[DIRECTIONS FOR THIS TASK] Lines from the material below that hold the string "trace" are what is needed; copy each of them.

[SOURCE RECORDS]
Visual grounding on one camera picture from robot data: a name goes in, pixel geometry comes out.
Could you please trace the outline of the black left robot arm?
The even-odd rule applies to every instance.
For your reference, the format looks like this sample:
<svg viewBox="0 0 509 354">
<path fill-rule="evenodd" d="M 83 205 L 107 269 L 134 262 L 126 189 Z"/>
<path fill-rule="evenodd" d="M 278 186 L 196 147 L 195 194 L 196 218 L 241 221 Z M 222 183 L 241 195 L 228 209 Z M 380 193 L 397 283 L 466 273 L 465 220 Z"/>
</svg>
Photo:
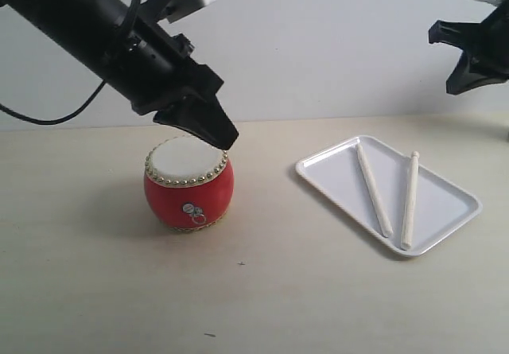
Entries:
<svg viewBox="0 0 509 354">
<path fill-rule="evenodd" d="M 138 115 L 221 150 L 239 136 L 217 94 L 223 80 L 171 35 L 176 22 L 215 0 L 1 0 L 114 88 Z"/>
</svg>

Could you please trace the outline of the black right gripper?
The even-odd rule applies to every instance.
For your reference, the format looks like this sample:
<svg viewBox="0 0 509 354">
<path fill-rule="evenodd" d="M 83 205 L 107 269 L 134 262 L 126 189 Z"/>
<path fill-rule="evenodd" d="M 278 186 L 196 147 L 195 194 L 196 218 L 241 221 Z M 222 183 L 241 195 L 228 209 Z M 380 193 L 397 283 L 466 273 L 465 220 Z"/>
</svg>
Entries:
<svg viewBox="0 0 509 354">
<path fill-rule="evenodd" d="M 430 44 L 470 45 L 445 83 L 450 95 L 508 82 L 508 16 L 482 22 L 436 20 L 428 30 Z"/>
</svg>

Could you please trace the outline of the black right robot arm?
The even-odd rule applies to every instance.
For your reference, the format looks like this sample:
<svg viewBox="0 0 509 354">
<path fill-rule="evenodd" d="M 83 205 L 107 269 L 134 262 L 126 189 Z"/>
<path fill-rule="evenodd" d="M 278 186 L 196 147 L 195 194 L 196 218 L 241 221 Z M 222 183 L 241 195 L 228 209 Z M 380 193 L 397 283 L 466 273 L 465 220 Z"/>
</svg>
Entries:
<svg viewBox="0 0 509 354">
<path fill-rule="evenodd" d="M 430 44 L 445 44 L 461 51 L 445 81 L 449 95 L 508 82 L 508 2 L 499 4 L 483 21 L 438 20 L 428 30 Z"/>
</svg>

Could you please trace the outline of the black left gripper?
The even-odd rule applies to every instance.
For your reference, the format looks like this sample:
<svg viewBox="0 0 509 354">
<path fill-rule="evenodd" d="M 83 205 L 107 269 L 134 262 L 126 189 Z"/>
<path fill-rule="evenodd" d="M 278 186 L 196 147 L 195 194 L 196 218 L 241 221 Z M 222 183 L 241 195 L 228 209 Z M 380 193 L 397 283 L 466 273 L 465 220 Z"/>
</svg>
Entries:
<svg viewBox="0 0 509 354">
<path fill-rule="evenodd" d="M 217 101 L 223 79 L 195 61 L 193 51 L 184 35 L 171 37 L 167 45 L 140 41 L 126 53 L 126 97 L 137 114 L 156 111 L 155 123 L 229 150 L 239 132 Z"/>
</svg>

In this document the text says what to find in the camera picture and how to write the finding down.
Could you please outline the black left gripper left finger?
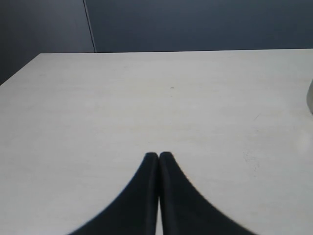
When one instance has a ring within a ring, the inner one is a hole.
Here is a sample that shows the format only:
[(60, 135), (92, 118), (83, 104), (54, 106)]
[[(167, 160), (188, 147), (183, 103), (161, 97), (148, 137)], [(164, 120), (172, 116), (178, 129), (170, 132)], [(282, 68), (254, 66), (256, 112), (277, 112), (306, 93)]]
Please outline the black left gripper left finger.
[(73, 235), (154, 235), (159, 196), (158, 155), (145, 154), (122, 192)]

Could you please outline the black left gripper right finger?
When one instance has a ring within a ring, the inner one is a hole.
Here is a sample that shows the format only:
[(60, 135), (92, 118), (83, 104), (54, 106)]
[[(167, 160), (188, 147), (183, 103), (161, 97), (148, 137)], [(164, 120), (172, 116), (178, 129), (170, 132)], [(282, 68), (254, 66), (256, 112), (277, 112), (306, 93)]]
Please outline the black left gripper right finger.
[(159, 174), (163, 234), (254, 234), (210, 204), (187, 179), (171, 152), (160, 154)]

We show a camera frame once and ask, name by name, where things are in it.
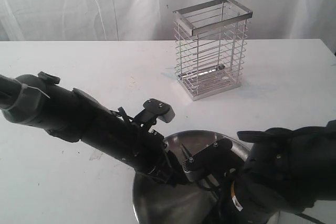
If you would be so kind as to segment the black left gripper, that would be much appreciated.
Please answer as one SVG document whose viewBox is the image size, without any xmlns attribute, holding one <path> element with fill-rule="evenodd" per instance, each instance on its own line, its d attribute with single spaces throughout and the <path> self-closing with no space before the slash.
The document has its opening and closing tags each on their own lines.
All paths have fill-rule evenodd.
<svg viewBox="0 0 336 224">
<path fill-rule="evenodd" d="M 126 125 L 137 130 L 133 155 L 143 156 L 147 162 L 144 168 L 136 168 L 136 173 L 158 184 L 167 184 L 172 187 L 188 184 L 188 179 L 176 155 L 166 149 L 164 136 L 155 130 L 149 131 L 157 123 L 157 119 L 146 115 L 144 109 L 131 118 L 121 108 L 120 115 Z"/>
</svg>

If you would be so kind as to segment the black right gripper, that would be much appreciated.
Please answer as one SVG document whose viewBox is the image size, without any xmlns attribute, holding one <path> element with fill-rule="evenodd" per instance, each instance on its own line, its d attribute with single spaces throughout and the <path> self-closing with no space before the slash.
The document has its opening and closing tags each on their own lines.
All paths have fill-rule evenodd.
<svg viewBox="0 0 336 224">
<path fill-rule="evenodd" d="M 204 177 L 209 187 L 199 184 L 199 188 L 214 193 L 217 200 L 201 223 L 236 223 L 236 217 L 229 203 L 230 187 L 236 177 L 236 168 L 221 169 L 209 166 L 206 168 L 208 173 L 216 179 L 218 185 Z"/>
</svg>

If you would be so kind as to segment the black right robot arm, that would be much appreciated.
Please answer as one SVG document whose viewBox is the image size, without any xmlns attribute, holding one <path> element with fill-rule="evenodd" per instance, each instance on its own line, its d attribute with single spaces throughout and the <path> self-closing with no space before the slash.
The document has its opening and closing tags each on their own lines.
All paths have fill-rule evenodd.
<svg viewBox="0 0 336 224">
<path fill-rule="evenodd" d="M 237 171 L 227 172 L 204 223 L 267 223 L 277 212 L 303 216 L 316 201 L 335 200 L 335 121 L 237 136 L 252 148 Z"/>
</svg>

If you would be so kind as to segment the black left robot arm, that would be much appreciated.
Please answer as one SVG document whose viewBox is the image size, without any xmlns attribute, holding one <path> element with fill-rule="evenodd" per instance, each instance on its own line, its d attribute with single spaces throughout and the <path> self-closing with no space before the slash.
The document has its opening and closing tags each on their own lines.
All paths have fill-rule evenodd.
<svg viewBox="0 0 336 224">
<path fill-rule="evenodd" d="M 157 121 L 169 123 L 172 107 L 157 99 L 144 102 L 134 117 L 124 108 L 109 110 L 82 90 L 67 90 L 58 77 L 1 76 L 1 112 L 15 124 L 40 128 L 61 140 L 87 145 L 132 167 L 160 184 L 185 185 L 188 179 L 164 137 L 152 129 Z"/>
</svg>

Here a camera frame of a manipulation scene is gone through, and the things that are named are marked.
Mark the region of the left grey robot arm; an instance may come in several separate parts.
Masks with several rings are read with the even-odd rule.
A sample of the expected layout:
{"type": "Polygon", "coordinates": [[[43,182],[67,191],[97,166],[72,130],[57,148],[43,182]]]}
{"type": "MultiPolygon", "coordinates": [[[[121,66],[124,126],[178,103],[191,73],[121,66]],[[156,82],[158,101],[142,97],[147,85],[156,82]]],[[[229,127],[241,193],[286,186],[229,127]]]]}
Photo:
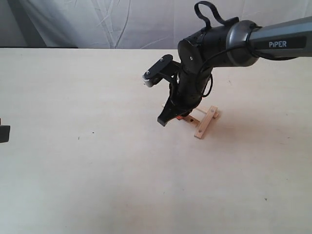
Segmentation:
{"type": "Polygon", "coordinates": [[[10,125],[3,125],[0,120],[0,143],[7,143],[10,139],[10,125]]]}

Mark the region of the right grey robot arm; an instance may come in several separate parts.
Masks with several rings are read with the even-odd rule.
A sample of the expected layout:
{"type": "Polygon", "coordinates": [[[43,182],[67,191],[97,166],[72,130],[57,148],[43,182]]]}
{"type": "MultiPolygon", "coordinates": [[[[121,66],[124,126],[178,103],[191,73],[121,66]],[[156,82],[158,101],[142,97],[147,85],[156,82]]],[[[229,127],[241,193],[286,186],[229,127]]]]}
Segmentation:
{"type": "Polygon", "coordinates": [[[158,62],[158,75],[169,82],[169,97],[157,121],[165,126],[188,115],[212,91],[212,70],[248,67],[259,58],[291,60],[312,55],[312,19],[306,17],[271,26],[243,20],[197,32],[180,41],[179,62],[170,54],[158,62]]]}

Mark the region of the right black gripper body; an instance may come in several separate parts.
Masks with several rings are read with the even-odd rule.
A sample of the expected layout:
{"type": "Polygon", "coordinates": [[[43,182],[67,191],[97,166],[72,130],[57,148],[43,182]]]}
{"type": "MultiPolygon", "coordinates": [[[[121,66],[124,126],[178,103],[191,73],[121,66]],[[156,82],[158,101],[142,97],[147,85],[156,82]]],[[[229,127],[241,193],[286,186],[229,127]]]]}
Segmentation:
{"type": "Polygon", "coordinates": [[[178,116],[184,117],[190,114],[212,91],[211,67],[197,73],[187,70],[184,64],[180,64],[174,78],[178,78],[179,81],[169,85],[169,97],[157,118],[162,126],[166,126],[169,121],[178,116]],[[210,84],[209,90],[205,93],[208,84],[210,84]]]}

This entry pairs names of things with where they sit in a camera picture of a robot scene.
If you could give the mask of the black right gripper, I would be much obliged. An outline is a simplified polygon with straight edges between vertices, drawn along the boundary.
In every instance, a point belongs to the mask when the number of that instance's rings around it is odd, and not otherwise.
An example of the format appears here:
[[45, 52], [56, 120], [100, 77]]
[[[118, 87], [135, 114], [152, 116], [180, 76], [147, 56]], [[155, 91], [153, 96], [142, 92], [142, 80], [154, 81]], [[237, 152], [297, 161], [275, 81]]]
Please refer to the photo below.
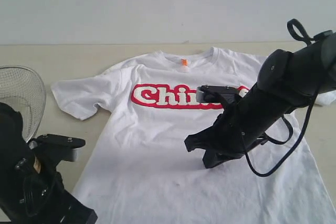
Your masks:
[[[184, 140], [186, 150], [188, 152], [195, 149], [206, 150], [202, 161], [207, 169], [233, 159], [242, 158], [244, 156], [243, 147], [246, 147], [246, 151], [251, 151], [259, 144], [265, 143], [265, 133], [261, 133], [251, 143], [243, 142], [243, 140], [247, 140], [248, 135], [239, 125], [241, 119], [242, 116], [239, 113], [238, 106], [236, 104], [228, 106], [214, 123], [214, 126], [218, 128], [216, 137], [212, 128], [188, 135]], [[217, 148], [216, 140], [221, 145], [219, 151], [215, 151]]]

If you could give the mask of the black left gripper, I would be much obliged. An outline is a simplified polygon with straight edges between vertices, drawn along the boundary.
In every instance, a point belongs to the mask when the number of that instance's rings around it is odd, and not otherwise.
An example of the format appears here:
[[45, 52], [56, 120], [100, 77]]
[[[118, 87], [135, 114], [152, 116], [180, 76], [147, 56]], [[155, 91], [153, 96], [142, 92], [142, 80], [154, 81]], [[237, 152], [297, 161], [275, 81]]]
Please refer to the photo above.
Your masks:
[[19, 177], [20, 214], [16, 223], [95, 224], [98, 216], [66, 193], [55, 167], [44, 167], [38, 173], [33, 167], [16, 166]]

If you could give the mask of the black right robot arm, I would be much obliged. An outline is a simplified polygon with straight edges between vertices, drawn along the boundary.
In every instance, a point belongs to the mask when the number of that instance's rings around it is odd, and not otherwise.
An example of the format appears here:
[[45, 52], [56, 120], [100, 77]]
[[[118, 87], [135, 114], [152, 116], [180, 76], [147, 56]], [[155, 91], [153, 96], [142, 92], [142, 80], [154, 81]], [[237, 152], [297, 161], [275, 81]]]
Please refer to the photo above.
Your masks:
[[245, 95], [229, 86], [198, 87], [198, 102], [219, 103], [224, 111], [212, 126], [189, 135], [186, 149], [203, 149], [206, 168], [239, 159], [271, 141], [266, 131], [278, 119], [334, 89], [335, 33], [326, 31], [296, 52], [274, 51]]

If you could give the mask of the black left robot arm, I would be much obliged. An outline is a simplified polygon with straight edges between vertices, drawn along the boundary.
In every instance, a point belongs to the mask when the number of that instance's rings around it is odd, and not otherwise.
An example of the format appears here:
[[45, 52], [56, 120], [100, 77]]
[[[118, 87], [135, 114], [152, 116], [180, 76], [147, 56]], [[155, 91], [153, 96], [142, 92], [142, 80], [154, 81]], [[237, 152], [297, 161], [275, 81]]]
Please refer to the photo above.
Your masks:
[[26, 142], [22, 133], [21, 113], [1, 103], [1, 210], [10, 223], [96, 223], [56, 169], [85, 140], [45, 134]]

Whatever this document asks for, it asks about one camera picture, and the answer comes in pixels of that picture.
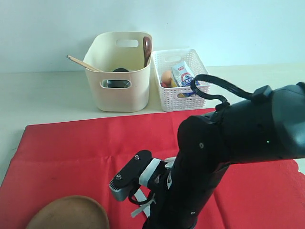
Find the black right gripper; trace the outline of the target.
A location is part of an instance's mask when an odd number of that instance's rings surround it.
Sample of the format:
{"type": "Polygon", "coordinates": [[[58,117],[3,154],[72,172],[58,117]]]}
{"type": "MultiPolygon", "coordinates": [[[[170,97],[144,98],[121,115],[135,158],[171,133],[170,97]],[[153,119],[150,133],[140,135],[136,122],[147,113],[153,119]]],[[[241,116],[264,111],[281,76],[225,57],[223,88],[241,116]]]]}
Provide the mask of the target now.
{"type": "Polygon", "coordinates": [[[143,229],[194,229],[198,218],[196,216],[185,218],[181,216],[172,217],[168,214],[152,211],[143,224],[143,229]]]}

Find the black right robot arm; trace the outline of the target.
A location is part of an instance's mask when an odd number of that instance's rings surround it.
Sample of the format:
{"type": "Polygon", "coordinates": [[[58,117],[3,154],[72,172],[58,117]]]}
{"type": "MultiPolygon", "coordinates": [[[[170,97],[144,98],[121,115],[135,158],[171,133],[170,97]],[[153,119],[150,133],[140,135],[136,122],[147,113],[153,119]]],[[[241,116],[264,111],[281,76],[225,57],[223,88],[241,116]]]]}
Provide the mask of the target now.
{"type": "Polygon", "coordinates": [[[214,112],[190,116],[178,128],[179,152],[166,173],[171,185],[157,194],[145,229],[192,229],[228,167],[305,156],[305,84],[253,93],[229,84],[243,100],[200,93],[221,103],[214,112]]]}

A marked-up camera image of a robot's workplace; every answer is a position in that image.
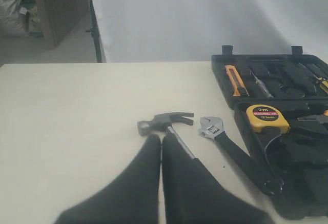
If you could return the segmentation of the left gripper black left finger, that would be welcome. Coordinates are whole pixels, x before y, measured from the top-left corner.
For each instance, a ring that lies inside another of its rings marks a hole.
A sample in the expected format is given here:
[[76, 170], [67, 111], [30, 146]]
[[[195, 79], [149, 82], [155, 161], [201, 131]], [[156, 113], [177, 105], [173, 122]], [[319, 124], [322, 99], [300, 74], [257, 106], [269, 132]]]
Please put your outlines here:
[[158, 223], [160, 165], [161, 141], [150, 134], [109, 185], [63, 211], [56, 223]]

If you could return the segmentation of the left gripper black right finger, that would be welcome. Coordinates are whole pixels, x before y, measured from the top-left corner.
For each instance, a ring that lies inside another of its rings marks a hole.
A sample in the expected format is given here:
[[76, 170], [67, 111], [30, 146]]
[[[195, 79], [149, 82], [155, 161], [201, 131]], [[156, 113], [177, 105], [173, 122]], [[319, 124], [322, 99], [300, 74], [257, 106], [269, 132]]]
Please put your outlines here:
[[225, 190], [173, 134], [162, 140], [162, 182], [167, 223], [273, 223], [265, 211]]

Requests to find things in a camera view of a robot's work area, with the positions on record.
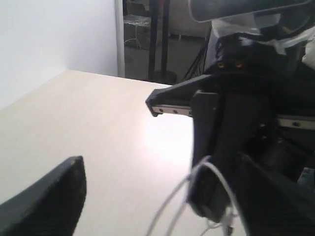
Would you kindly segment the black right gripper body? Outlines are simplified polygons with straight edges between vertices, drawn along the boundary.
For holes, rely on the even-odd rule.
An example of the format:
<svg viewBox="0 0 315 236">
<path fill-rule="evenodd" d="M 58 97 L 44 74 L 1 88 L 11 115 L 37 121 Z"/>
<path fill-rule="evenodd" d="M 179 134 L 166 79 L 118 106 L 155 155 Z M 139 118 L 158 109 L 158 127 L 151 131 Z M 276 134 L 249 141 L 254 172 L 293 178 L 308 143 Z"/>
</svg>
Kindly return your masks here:
<svg viewBox="0 0 315 236">
<path fill-rule="evenodd" d="M 154 117 L 174 113 L 193 118 L 190 180 L 213 177 L 198 165 L 207 155 L 227 174 L 242 149 L 292 181 L 313 164 L 307 151 L 314 132 L 282 128 L 278 121 L 280 116 L 315 114 L 315 72 L 305 64 L 311 43 L 302 41 L 284 55 L 259 43 L 239 46 L 237 67 L 231 45 L 221 40 L 225 49 L 220 53 L 227 57 L 224 68 L 214 64 L 201 76 L 152 91 L 146 104 Z"/>
</svg>

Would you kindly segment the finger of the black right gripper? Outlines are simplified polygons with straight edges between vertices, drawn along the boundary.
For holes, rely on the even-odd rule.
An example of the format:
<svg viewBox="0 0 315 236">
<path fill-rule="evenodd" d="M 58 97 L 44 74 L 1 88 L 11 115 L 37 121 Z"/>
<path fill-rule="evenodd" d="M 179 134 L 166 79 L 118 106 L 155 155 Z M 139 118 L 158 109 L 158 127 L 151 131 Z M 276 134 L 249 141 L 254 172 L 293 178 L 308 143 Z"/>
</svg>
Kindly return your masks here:
<svg viewBox="0 0 315 236">
<path fill-rule="evenodd" d="M 193 118 L 193 159 L 195 166 L 210 155 L 225 179 L 231 183 L 233 170 L 229 155 L 239 152 L 254 137 L 268 115 L 268 97 L 262 94 L 197 92 L 190 108 Z M 228 204 L 228 195 L 215 175 L 204 169 L 200 174 L 203 210 L 207 218 L 219 221 Z"/>
</svg>

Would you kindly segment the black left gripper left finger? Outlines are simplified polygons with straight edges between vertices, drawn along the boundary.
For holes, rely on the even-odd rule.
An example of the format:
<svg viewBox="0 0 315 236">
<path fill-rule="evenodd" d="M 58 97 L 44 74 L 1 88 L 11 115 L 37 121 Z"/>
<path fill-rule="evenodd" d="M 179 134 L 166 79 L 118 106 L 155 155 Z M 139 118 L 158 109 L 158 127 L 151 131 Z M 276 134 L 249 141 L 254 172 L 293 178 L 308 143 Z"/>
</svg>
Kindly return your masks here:
<svg viewBox="0 0 315 236">
<path fill-rule="evenodd" d="M 2 236 L 71 236 L 87 195 L 82 156 L 64 160 L 0 206 Z"/>
</svg>

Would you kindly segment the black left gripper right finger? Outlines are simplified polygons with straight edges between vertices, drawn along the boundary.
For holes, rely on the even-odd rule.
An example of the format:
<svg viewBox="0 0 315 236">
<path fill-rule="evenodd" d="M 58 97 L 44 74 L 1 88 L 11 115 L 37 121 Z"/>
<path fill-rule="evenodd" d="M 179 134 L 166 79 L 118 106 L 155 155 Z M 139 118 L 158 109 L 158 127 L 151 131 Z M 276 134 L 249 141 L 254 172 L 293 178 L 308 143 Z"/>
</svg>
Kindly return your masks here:
<svg viewBox="0 0 315 236">
<path fill-rule="evenodd" d="M 250 236 L 313 236 L 315 185 L 299 182 L 311 155 L 229 155 L 231 183 Z"/>
</svg>

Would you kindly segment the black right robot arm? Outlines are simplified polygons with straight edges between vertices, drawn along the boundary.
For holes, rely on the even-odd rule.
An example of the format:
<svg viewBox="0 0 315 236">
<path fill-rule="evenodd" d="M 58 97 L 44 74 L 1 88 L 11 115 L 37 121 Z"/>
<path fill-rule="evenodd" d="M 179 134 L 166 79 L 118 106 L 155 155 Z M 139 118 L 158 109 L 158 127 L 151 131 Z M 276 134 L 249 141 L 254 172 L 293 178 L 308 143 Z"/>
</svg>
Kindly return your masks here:
<svg viewBox="0 0 315 236">
<path fill-rule="evenodd" d="M 315 195 L 297 184 L 315 150 L 315 73 L 302 63 L 314 1 L 191 0 L 189 9 L 212 26 L 204 71 L 154 90 L 149 111 L 192 118 L 192 166 L 208 157 L 250 224 L 314 225 Z"/>
</svg>

[ANSWER SECTION]
Could you please trace the outline of the black left robot arm?
Could you please trace the outline of the black right gripper?
Could you please trace the outline of the black right robot arm?
Could you please trace the outline of the black left gripper?
Find the black right gripper; trace the outline of the target.
Find the black right robot arm; trace the outline of the target.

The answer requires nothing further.